_What you are asked to do_
Each line in the records below that has the word "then" should be copied.

Available records below:

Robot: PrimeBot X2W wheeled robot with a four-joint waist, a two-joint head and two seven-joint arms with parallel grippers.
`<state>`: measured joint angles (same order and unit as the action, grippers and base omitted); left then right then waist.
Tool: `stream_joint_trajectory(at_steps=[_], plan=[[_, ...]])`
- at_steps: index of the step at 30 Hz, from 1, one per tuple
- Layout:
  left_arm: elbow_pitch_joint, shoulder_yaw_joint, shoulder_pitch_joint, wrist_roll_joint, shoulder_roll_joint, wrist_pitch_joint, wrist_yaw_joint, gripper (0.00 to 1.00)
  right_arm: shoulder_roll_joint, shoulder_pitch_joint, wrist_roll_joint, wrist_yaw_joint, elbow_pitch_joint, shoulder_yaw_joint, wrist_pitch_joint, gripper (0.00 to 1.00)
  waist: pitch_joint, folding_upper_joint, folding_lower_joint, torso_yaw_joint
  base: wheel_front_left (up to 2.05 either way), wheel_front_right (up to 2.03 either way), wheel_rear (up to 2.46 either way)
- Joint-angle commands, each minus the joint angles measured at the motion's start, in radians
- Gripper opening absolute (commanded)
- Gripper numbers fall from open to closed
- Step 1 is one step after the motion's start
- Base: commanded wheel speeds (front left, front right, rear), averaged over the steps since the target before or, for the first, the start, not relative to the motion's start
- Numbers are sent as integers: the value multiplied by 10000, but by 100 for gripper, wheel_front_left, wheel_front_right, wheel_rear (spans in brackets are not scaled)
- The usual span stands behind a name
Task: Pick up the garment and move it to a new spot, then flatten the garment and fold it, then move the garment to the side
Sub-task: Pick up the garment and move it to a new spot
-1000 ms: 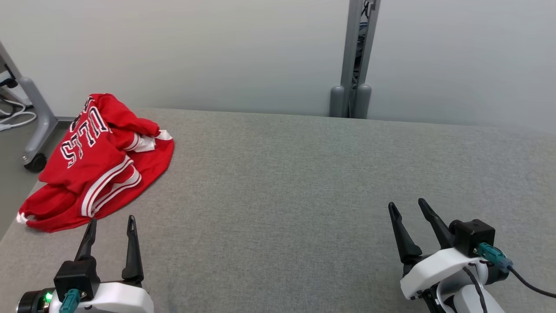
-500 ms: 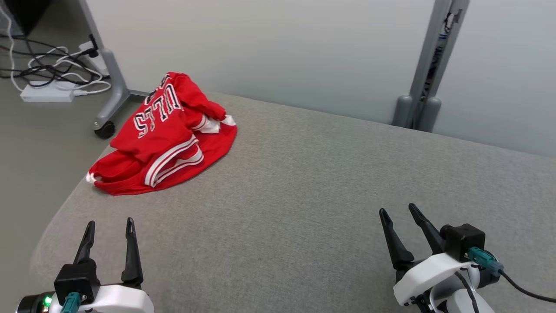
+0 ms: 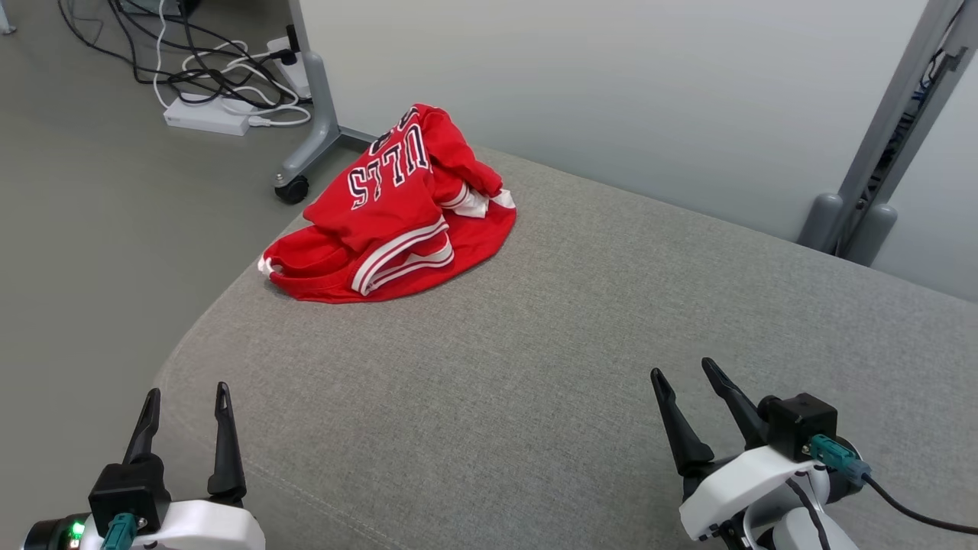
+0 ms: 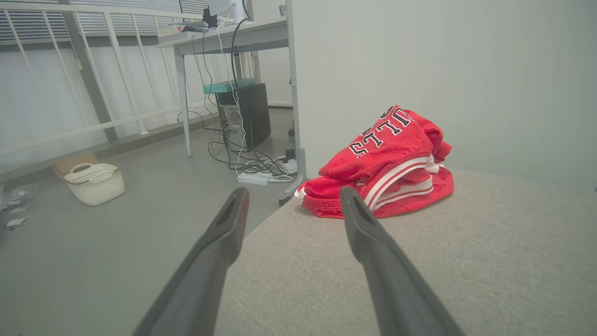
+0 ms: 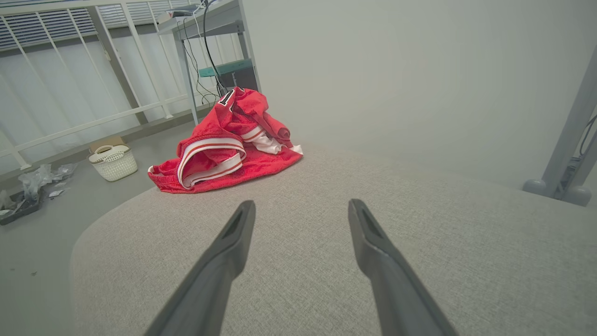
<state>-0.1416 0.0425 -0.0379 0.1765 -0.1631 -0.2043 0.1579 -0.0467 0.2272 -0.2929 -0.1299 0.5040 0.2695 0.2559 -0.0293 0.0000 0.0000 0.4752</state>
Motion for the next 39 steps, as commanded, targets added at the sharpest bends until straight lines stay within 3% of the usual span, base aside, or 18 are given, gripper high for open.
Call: stream_joint_trajectory(at_steps=[1, 11, 20, 26, 39], plan=[[-19, -45, -9, 93, -64, -35, -9, 100, -71, 63, -37, -15, 31, 28, 60, 100, 29, 0, 0, 190, 0, 0, 0], [36, -46, -93, 124, -31, -140, 195, 100, -70, 152, -54, -15, 123, 187, 91, 100, 118, 0, 0, 217, 0, 0, 0], [135, 114, 687, 184, -321, -67, -176, 100, -73, 346, 56, -15, 166, 297, 52, 100, 381, 0, 0, -431, 0, 0, 0], [-410, 89, 2117, 423, -689, -28, -710, 100, -86, 611, 274, -15, 103, 281, -52, 100, 826, 0, 0, -1296, 0, 0, 0], [-3393, -28, 5790, 842, -1949, 325, -1999, 100, -155, 1216, 479, -9, -152, 326, -138, 100, 1971, 0, 0, -3343, 0, 0, 0]])
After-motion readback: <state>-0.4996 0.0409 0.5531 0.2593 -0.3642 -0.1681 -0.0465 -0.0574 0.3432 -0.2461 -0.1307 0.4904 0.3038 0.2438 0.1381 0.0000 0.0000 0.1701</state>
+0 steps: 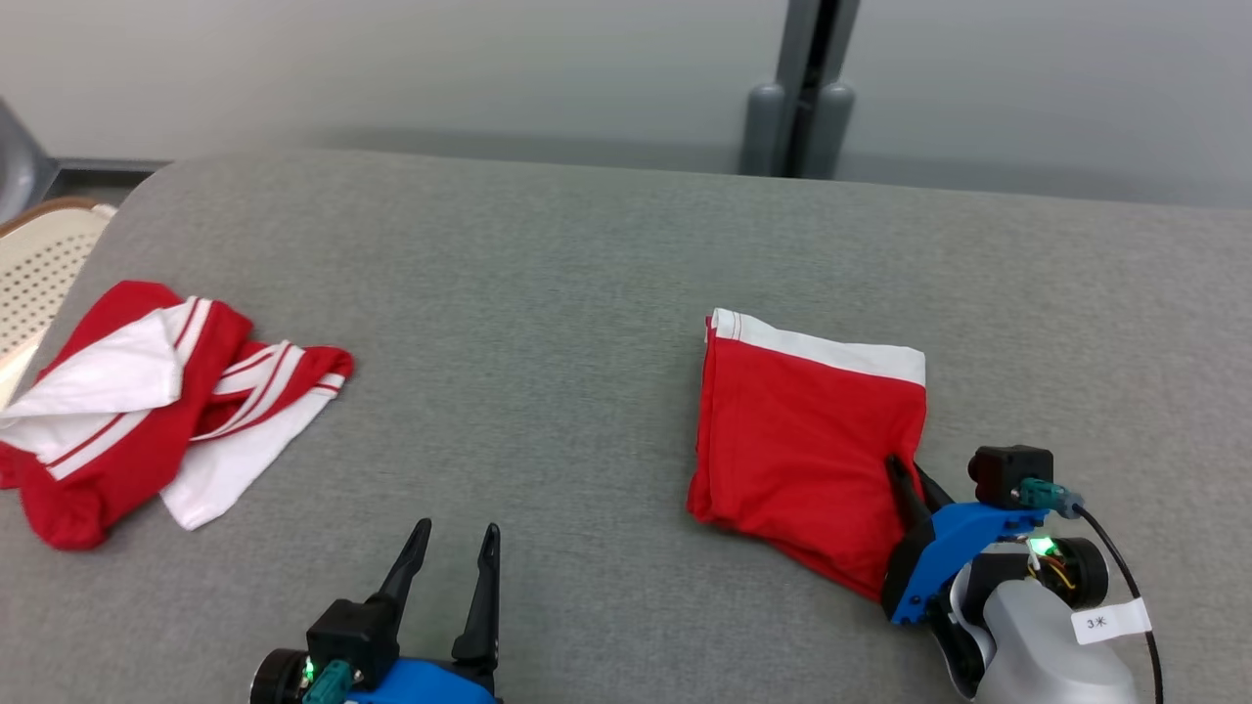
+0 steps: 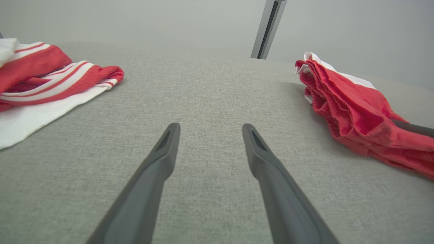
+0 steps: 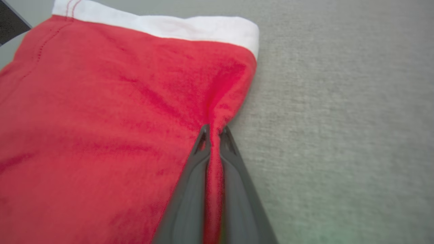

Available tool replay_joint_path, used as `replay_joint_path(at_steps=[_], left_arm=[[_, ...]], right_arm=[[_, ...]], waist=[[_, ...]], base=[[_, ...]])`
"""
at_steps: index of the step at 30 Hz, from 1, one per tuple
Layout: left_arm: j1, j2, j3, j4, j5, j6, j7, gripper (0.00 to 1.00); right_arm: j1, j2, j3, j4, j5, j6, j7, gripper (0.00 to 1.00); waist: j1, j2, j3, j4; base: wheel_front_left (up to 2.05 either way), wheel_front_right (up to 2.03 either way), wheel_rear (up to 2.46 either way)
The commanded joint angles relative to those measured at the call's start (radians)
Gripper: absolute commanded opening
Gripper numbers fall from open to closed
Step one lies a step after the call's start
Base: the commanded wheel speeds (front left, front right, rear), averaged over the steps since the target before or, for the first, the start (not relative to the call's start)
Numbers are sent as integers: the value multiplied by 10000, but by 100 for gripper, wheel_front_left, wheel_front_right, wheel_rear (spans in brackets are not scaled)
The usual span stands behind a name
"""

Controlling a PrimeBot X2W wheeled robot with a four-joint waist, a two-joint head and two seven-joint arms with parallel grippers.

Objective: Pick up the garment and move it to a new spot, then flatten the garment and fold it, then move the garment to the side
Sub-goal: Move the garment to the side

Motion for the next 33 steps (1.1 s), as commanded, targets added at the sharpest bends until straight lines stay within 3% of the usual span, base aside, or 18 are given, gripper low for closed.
replay_joint_path(at_steps=[1, 11, 18, 24, 30, 33], left_arm=[[-1, -8, 2, -52, 31, -41, -26, 100], [-521, -3, -888, -336, 160, -108, -26, 100], [-875, -3, -1467, -353, 102, -127, -26, 100], [-915, 3, -1764, -160, 151, -131, -26, 100], [-1084, 18, -1851, 27, 359, -104, -26, 100], [-1170, 133, -1853, 50, 409, -105, -26, 100]], right_arm=[[158, -145, 32, 72, 54, -27, -41, 0], [508, -107, 665, -717, 269, -20, -116, 0], [888, -98, 895, -1329, 680, -17, -119, 0], [1028, -90, 974, -1527, 564, -17, -120, 0], [414, -158, 765, -1506, -108, -15, -122, 0], [-111, -525, 510, -1405, -566, -17, -120, 0]], waist=[[-1, 0, -324, -621], [-1, 0, -388, -3464], [-1, 0, -76, -4963], [-1, 0, 190, -5381], [-1, 0, 614, -5090], [-1, 0, 924, -4759]], base=[[0, 0, 0], [0, 0, 0], [0, 0, 0], [0, 0, 0], [0, 0, 0], [0, 0, 0]])
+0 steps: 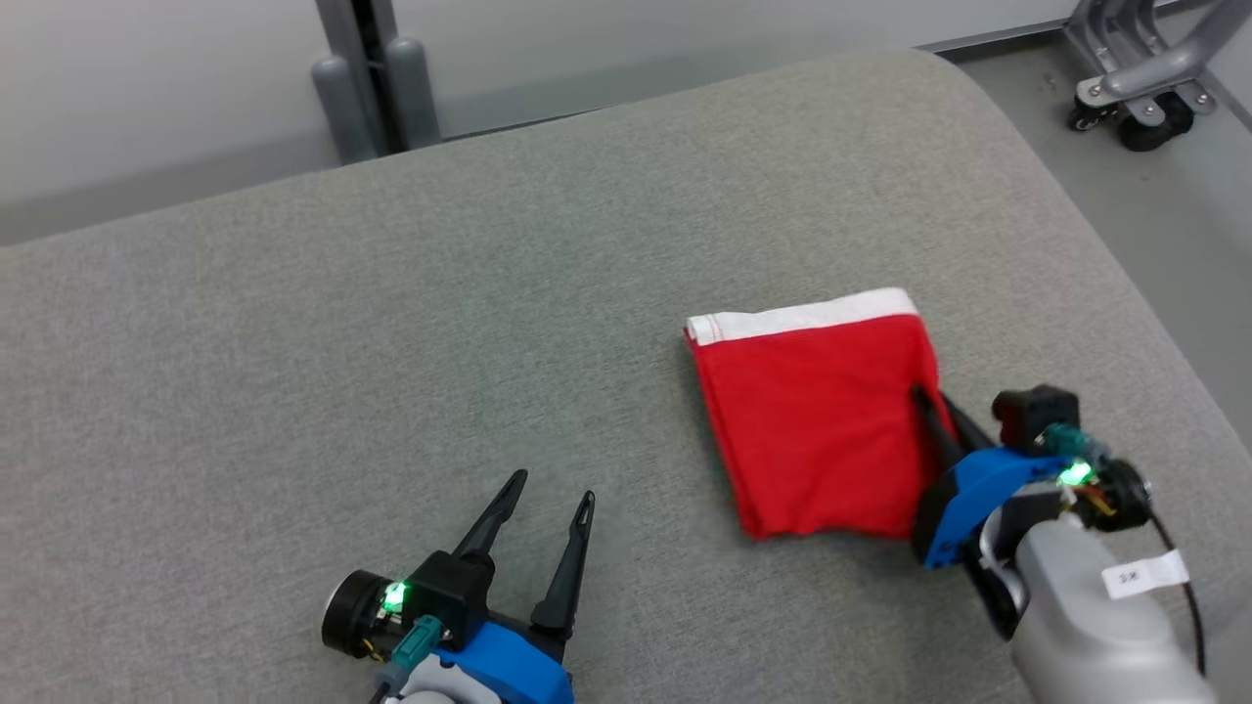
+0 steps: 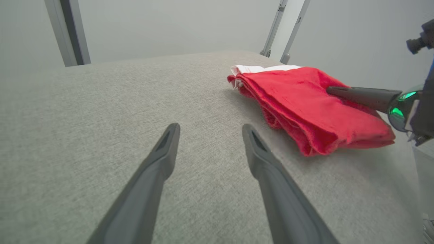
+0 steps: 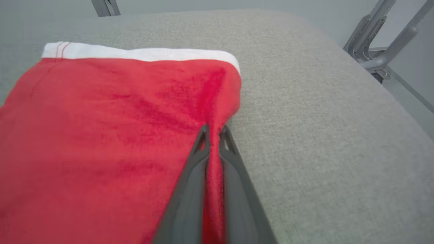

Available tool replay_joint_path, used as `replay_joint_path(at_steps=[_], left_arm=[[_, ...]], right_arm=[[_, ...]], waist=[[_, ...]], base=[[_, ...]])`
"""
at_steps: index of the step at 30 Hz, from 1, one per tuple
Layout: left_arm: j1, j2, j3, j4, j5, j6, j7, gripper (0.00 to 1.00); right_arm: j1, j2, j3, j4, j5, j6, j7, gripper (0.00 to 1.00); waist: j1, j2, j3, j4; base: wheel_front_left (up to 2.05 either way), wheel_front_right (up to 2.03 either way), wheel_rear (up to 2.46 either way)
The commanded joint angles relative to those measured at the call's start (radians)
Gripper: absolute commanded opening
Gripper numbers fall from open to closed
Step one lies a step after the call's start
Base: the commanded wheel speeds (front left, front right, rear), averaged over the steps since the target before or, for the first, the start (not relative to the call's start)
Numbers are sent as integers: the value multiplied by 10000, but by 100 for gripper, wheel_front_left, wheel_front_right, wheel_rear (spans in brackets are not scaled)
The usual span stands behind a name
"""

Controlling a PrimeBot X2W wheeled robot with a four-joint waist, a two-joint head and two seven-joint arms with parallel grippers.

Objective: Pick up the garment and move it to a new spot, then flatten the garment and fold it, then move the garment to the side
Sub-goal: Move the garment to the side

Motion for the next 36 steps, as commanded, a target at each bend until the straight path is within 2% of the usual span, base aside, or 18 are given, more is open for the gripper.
replay_joint_path(at_steps=[1, 7, 14, 20, 21, 22, 28, 31, 36], left_arm=[[-168, 102, -8, 5, 54, -10, -26, 100], [-459, 346, -35, -79, 56, -11, -26, 100], [-979, 530, 18, -214, 55, -11, -25, 100], [-1325, 680, 67, -187, 41, 10, 0, 100], [-1350, 691, 99, -165, 27, 11, 2, 100], [-1373, 693, 119, -143, 15, 11, 8, 100], [-1313, 467, 508, -175, -57, 9, -1, 100], [-1203, 318, 800, -198, -42, 8, -6, 100], [-915, 175, 1617, -103, -20, 40, -15, 100]], right_arm=[[-338, -243, -122, 28, -152, -3, -51, 0], [-1764, -1500, -934, 326, -1149, -3, 217, 0], [-3111, -2872, -2567, 658, -2342, -5, 961, 0], [-3531, -3309, -4442, 464, -3702, -3, 1531, 0], [-3542, -3248, -4794, 335, -3945, -3, 1502, 34], [-3532, -3124, -5067, 197, -4189, -3, 1464, 100], [-3277, -2260, -6414, -562, -5337, -3, 1040, 100], [-3212, -1640, -6597, -752, -5483, -3, 552, 100], [-2743, -584, -6191, -894, -5040, -3, 2, 100]], waist=[[0, 0, 328, 347], [0, 0, 1045, 1064], [0, 0, 1857, 1875], [0, 0, 2273, 2292], [0, 0, 2284, 2319], [0, 0, 2286, 2343], [0, 0, 1887, 2401], [0, 0, 1507, 2465], [0, 0, 757, 2678]], base=[[0, 0, 0], [0, 0, 0], [0, 0, 0], [0, 0, 0], [0, 0, 0], [0, 0, 0], [0, 0, 0], [0, 0, 0], [0, 0, 0]])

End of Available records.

_Reply_
`<state>`: measured joint angles (same order and unit as the action, grippers and base omitted); left then right then waist.
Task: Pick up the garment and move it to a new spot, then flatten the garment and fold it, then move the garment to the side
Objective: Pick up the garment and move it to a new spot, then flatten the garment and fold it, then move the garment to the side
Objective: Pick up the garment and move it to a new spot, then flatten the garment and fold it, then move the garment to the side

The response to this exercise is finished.